One trick for managing the potentially exponential growth is by giving learners a chance to get back on the right path if they make a minor error. If they make 2 or 3 errors in a row, they get to an ending and have to restart the whole thing.

For example, maybe you’re teaching a communication skill where they should start with an open-ended question before launching into a sales pitch.

  • A is the open-ended question (the best choice).
  • B is a closed question (an OK choice).
  • C is jumping right into the sales pitch without asking (bad choice).

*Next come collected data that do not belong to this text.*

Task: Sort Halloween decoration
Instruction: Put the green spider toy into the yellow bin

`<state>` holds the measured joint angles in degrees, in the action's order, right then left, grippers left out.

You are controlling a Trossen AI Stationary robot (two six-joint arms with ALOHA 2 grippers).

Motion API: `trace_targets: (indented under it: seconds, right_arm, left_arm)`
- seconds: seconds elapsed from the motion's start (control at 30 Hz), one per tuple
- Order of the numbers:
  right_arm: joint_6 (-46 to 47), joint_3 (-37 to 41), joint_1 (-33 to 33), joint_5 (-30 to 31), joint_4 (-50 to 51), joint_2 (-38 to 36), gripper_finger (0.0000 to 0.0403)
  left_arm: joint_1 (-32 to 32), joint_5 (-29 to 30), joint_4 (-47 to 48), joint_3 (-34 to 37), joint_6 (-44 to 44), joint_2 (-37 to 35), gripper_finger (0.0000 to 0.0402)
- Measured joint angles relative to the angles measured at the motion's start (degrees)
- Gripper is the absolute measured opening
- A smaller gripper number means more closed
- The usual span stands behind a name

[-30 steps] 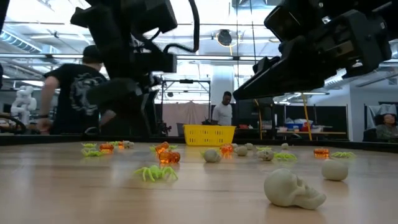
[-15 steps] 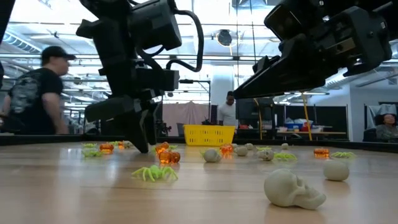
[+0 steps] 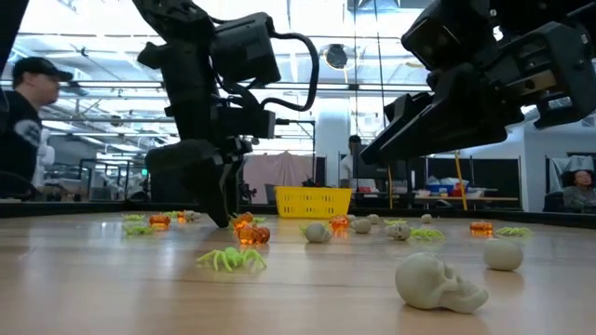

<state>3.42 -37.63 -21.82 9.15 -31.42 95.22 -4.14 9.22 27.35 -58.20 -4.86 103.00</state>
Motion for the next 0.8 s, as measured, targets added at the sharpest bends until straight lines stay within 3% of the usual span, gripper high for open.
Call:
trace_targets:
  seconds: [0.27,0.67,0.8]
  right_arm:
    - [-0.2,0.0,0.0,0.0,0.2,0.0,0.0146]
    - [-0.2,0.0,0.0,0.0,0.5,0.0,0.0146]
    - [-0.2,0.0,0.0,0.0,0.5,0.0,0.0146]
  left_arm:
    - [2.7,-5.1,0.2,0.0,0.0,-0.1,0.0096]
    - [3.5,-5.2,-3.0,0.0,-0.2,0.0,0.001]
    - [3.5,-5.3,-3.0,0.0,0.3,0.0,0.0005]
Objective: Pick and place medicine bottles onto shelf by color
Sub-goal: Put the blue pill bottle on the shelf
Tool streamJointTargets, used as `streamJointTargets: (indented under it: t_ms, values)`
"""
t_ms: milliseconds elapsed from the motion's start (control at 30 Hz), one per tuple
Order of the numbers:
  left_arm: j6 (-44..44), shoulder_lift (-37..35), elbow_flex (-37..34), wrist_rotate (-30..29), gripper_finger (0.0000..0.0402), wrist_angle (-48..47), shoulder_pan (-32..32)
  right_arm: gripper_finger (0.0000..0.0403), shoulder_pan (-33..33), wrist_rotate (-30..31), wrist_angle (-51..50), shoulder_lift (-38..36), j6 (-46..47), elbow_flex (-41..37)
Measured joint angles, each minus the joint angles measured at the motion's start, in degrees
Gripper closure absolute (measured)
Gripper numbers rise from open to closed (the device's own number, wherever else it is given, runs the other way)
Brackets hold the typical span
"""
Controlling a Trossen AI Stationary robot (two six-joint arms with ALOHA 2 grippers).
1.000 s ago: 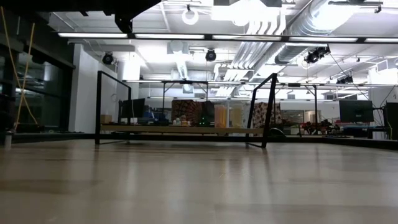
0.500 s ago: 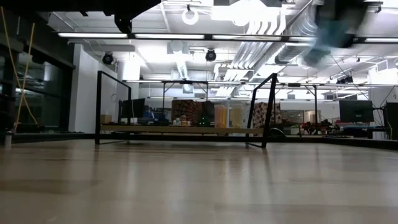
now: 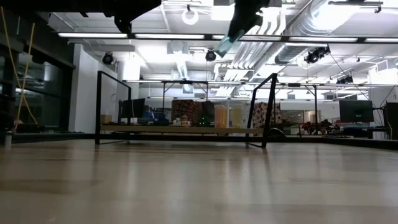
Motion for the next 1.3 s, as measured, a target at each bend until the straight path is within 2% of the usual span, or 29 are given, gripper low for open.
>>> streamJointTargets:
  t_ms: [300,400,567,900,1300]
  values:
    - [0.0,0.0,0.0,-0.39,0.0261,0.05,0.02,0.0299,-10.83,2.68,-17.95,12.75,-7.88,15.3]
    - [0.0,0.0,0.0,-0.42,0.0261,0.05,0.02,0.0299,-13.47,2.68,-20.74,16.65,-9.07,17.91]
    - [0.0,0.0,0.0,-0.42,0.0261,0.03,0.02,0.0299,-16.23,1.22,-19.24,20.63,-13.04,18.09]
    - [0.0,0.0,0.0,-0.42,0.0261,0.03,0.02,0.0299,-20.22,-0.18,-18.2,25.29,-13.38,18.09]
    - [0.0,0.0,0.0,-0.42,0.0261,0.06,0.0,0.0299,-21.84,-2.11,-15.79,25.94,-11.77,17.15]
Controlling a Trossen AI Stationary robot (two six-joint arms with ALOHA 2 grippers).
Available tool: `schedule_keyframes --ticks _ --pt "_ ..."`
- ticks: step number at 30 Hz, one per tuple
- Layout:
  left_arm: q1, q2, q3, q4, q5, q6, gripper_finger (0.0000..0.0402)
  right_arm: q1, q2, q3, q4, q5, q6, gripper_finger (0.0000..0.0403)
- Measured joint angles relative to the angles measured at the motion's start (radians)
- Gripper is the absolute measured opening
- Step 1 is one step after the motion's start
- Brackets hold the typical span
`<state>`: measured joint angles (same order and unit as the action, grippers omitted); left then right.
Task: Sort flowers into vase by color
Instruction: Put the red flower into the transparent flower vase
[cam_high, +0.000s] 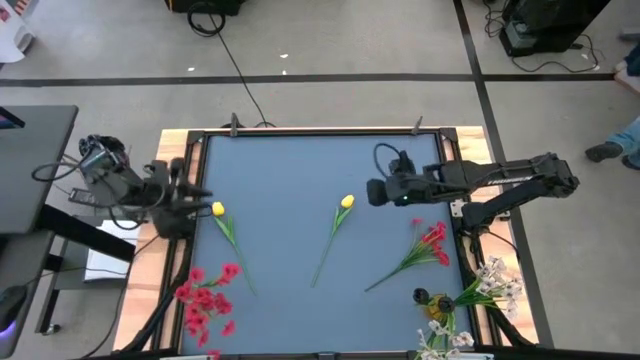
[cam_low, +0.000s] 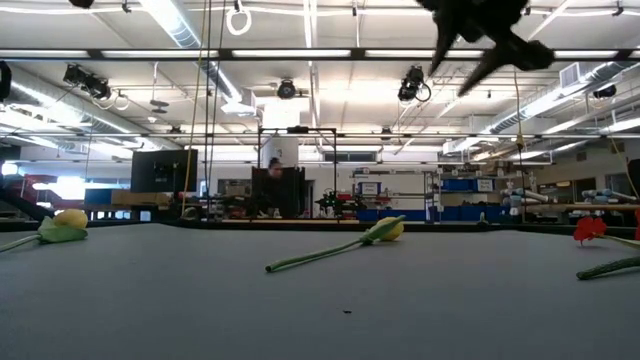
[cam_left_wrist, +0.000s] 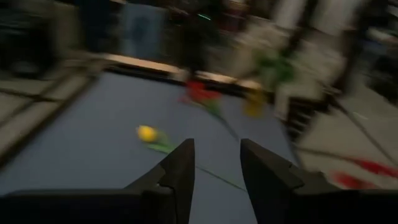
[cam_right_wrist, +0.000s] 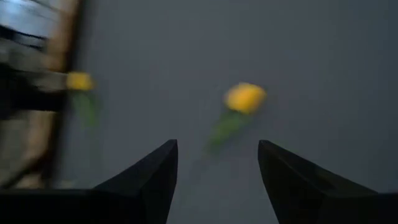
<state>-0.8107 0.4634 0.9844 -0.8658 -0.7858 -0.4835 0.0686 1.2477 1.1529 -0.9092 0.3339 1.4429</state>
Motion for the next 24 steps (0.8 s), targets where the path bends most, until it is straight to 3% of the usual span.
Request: schedule_keyframes --ticks 3,9,13,19,24 --pt "0.001 0.005 -0.001 -0.035 -0.09 -0.027 0.0133 -0.004 0.012 -0.03 -0.045 -0.078 0.013 0.0229" --pt "0.038 0.008 -0.001 -0.115 -0.101 -0.203 0.0132 -0.006 0.05 -0.117 -0.074 -0.249 0.024 0.0229" --pt "0.062 0.008 -0.017 -0.217 -0.048 -0.352 0.0122 0.009 0.095 -0.208 -0.089 -0.423 0.005 0.0229" --pt "0.064 0.008 -0.027 -0.262 -0.005 -0.404 0.0094 0.058 0.127 -0.253 -0.01 -0.612 -0.504 0.0229" --pt "0.064 0.008 -0.027 -0.263 -0.019 -0.306 0.0088 0.109 0.126 -0.253 -0.037 -0.579 -0.898 0.0229"
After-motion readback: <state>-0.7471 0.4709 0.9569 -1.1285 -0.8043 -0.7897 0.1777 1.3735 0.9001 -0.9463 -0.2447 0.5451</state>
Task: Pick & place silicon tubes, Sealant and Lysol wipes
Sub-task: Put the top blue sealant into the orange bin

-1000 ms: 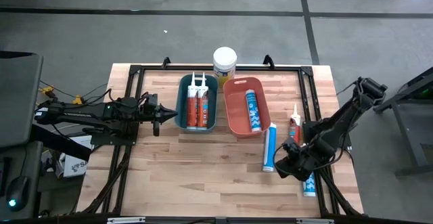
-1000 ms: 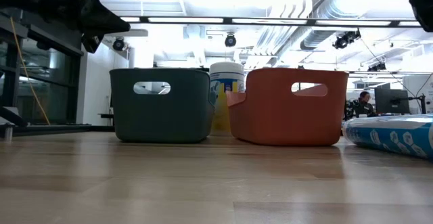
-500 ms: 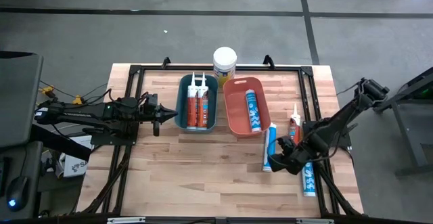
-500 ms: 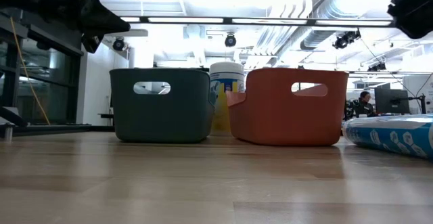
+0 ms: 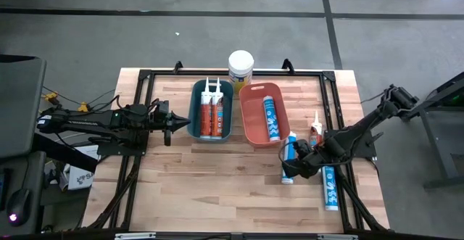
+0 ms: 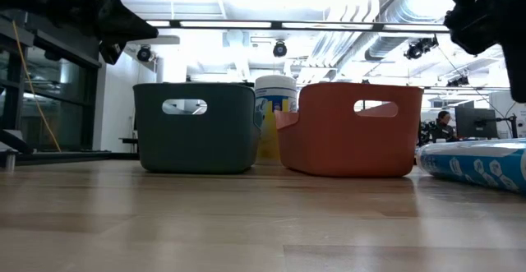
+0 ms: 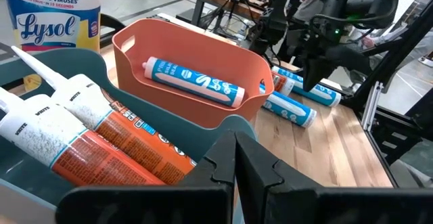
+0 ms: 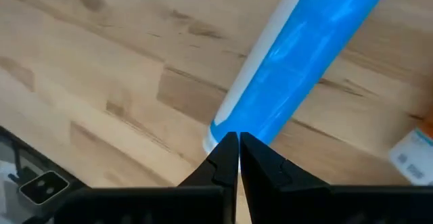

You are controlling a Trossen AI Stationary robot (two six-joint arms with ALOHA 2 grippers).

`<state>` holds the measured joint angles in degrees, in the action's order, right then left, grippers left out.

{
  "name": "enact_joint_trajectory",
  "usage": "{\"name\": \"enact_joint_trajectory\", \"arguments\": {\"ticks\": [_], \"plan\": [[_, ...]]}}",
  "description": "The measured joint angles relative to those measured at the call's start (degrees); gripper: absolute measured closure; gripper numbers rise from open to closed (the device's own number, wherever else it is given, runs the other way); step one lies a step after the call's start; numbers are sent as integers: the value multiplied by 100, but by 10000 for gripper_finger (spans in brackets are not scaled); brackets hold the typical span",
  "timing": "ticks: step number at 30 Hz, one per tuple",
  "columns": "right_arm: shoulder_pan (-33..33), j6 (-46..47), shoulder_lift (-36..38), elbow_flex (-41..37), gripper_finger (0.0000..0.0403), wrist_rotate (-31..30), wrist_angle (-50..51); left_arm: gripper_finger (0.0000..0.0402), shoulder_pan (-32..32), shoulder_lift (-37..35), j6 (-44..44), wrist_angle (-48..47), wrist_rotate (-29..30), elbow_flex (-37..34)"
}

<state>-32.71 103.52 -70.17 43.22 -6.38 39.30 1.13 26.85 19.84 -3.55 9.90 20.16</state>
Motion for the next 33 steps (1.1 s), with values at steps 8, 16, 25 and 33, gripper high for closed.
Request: {"name": "enact_joint_trajectory", "arguments": {"ticks": [8, 16, 25, 33], "plan": [[109, -180, 0, 0, 390, 82, 990, 401, 2, 0, 2, 0, 0, 0], [411, -759, -85, 0, 310, 98, 928, 401, 0, 0, 0, -2, 0, 0], [975, -1181, -475, 0, 167, 518, 355, 401, 1, 0, 0, -1, 0, 0], [1448, -1349, -814, 0, 145, 829, 316, 401, 0, 0, 0, -1, 0, 0]]}}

After the customer response for choice B, I’d give them an opportunity to use the open-ended question (A) as their follow up. Reusing some choices helps keep it from growing out of control. In this image, reusing choices cuts the total number of pages from 40 to 20.

Diagram of a branching scenario structure where some choices are used in multiple paths

Make some paths shorter

Not every path needs to be the same length. In the above image, one branch from choice C is shorter. It ends after 2 choices instead of 3. You might make a short path if people make several major errors in a row. Past a certain point, it makes sense to  ask people to reset the scenario from the beginning or backtrack to a previous decision.

Create good, OK, and bad choices

In branching scenarios, not everything is as black and white as a clear-cut right or wrong answer. You can have good, OK, and bad choices and endings.

Screenshot of a branching scenario in Twine with color coded passages

In the example above, the passages are color coded.

  • Blue = Decision point (Bottlenecks in the structure)
  • Green = Good choice
  • Yellow = OK choice
  • Red = Bad choice
  • Purple = Additional information (This scenario included some places where learners could ask for additional help.)

More on branching structures

If you’d like to read more about branching structures and managing the complexity of branching scenarios, check out these posts.

Originally published 7/18/2017. Updated 6/22/2021.

32 thoughts on “Managing the Complexity of Branching Scenarios

  1. I’m working on some complex stuff at the moment, and try to come up with word smithing strategies to make ‘bad’ choices link to a similar outcome so I can reuse…

    1. In addition to the word smithing, I often reuse the actual choice. A specific response might be a plausible distractor at several points in a conversation.
      Take a look at this prototype. See how some actual choices are reused? Sometimes the wording is a little different (because two different responses would lead to the same result), but often it is literally the same wording appearing at multiple locations.